§ **SOURCE DATA**
-----
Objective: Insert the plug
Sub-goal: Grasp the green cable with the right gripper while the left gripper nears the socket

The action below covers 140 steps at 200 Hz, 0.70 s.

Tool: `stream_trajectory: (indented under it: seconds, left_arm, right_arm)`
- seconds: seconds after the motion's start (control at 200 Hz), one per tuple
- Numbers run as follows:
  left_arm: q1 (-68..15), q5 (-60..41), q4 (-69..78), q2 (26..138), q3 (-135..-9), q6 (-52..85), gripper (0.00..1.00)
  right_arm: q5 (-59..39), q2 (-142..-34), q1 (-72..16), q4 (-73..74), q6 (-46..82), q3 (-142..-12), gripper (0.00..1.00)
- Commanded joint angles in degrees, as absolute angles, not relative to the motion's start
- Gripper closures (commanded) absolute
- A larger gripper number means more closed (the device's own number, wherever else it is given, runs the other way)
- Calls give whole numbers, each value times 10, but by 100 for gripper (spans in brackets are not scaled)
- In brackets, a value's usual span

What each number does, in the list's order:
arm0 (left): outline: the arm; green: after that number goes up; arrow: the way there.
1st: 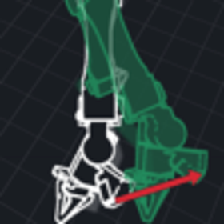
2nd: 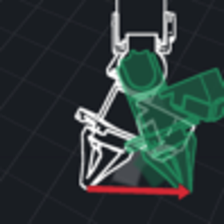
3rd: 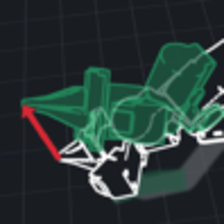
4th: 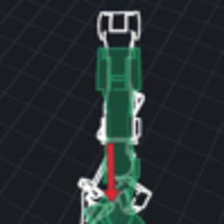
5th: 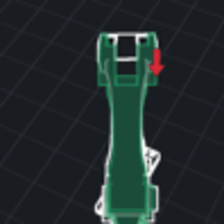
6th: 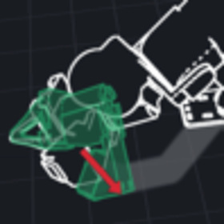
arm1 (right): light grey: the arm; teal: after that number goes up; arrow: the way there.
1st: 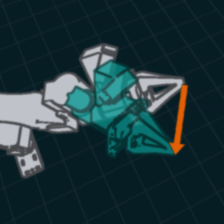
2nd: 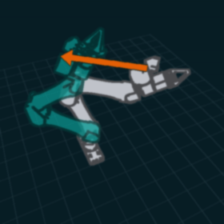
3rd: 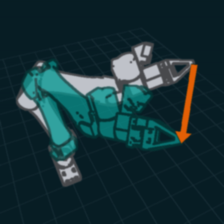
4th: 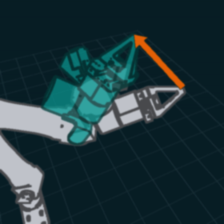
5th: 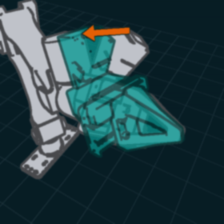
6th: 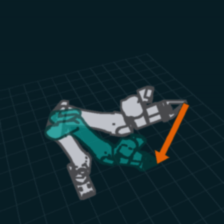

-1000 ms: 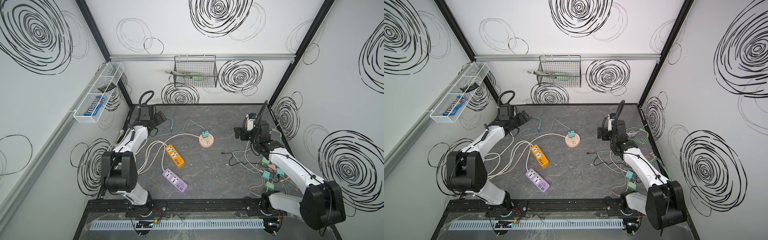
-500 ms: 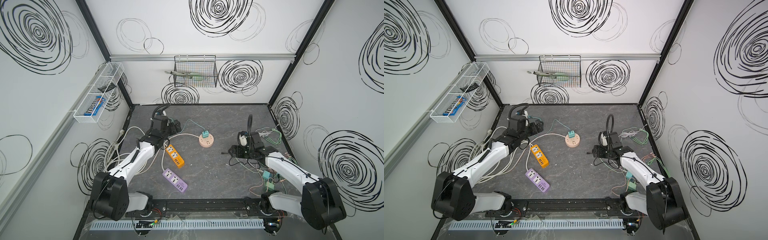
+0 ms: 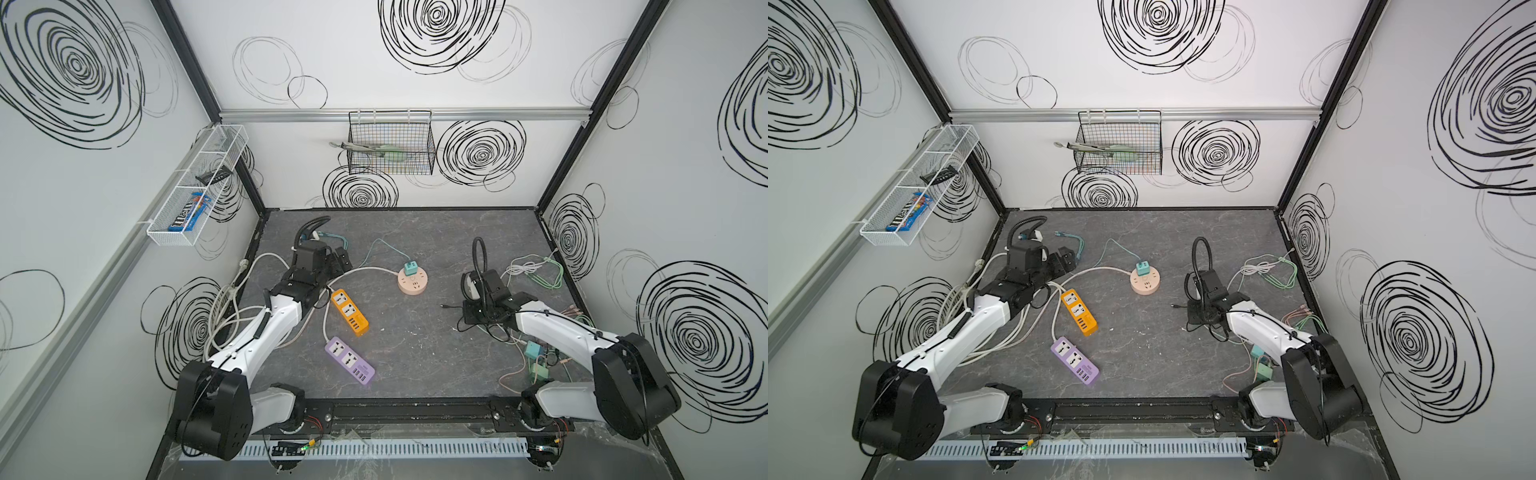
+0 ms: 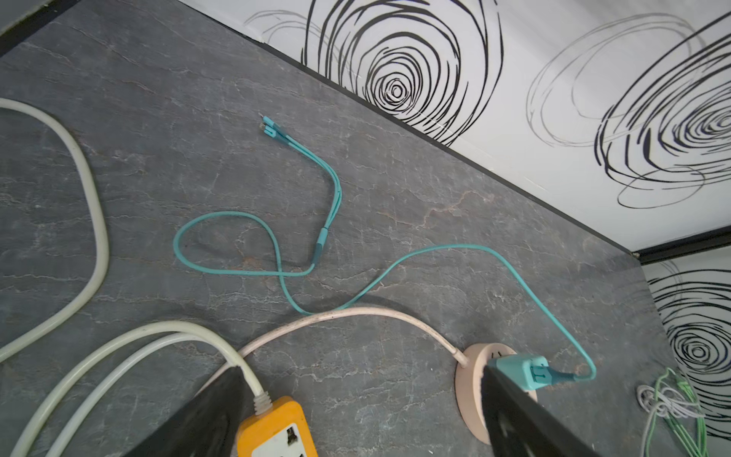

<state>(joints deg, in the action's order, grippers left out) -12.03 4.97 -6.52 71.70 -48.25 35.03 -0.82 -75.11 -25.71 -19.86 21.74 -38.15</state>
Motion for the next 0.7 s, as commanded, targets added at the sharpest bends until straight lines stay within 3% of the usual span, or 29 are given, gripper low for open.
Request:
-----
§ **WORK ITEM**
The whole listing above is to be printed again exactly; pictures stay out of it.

§ **RESPONSE TO THIS EXERCISE**
Objective: Insert the plug
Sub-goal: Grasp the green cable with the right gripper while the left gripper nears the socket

The action below covers 140 steps at 200 Hz, 0.70 s.

Tool: `stream_trajectory: (indented under it: seconds, left_arm, right_arm)`
- seconds: seconds after the motion's start (control at 200 Hz), one per tuple
- Numbers run as follows:
  left_arm: q1 (-68..15), q5 (-60..41), q4 (-69..78), q2 (26..138), q3 (-135..-9), q6 (-52..85), gripper (0.00..1.00)
  right_arm: q5 (-59..39), q2 (-142..-34), q1 (-72..16), q4 (-73..74), q6 (-46..82), q3 (-142..-12), gripper (0.00..1.00)
- Commanded joint angles in degrees, as absolute angles, not relative to the motion's start
- Gripper closures (commanded) absolute
- A larger gripper number means more closed (the device's own number, wherever else it is given, runs the other way)
- Calls give whole numbers, each value times 10, but by 100 for gripper (spans in brackets are not scaled)
- In brackets, a value's usual span

What each number does, in the list's order:
arm0 (left): outline: the arm; green: after that number goes up; arrow: the way there.
1st: 
2nd: 
3rd: 
4th: 
5th: 
6th: 
arm1 (right): light grey: the arm; teal: after that number goes up; arrow: the way there.
1st: 
2nd: 
3rd: 
4th: 
5th: 
6th: 

-1000 ms: 
-500 ms: 
+0 ms: 
+0 ms: 

<state>(joints deg, in the action's order, grippers left out) -12.03 4.97 -6.52 71.70 -48.25 35.03 -0.82 -75.11 -25.71 -19.86 21.74 -38.15</state>
Motion for the next 0.7 s, as commanded, targets added at the sharpest bends until straight lines stay within 3% of the usual span, or 29 are given, gripper low for open.
Request:

The work on this exercise has been finished.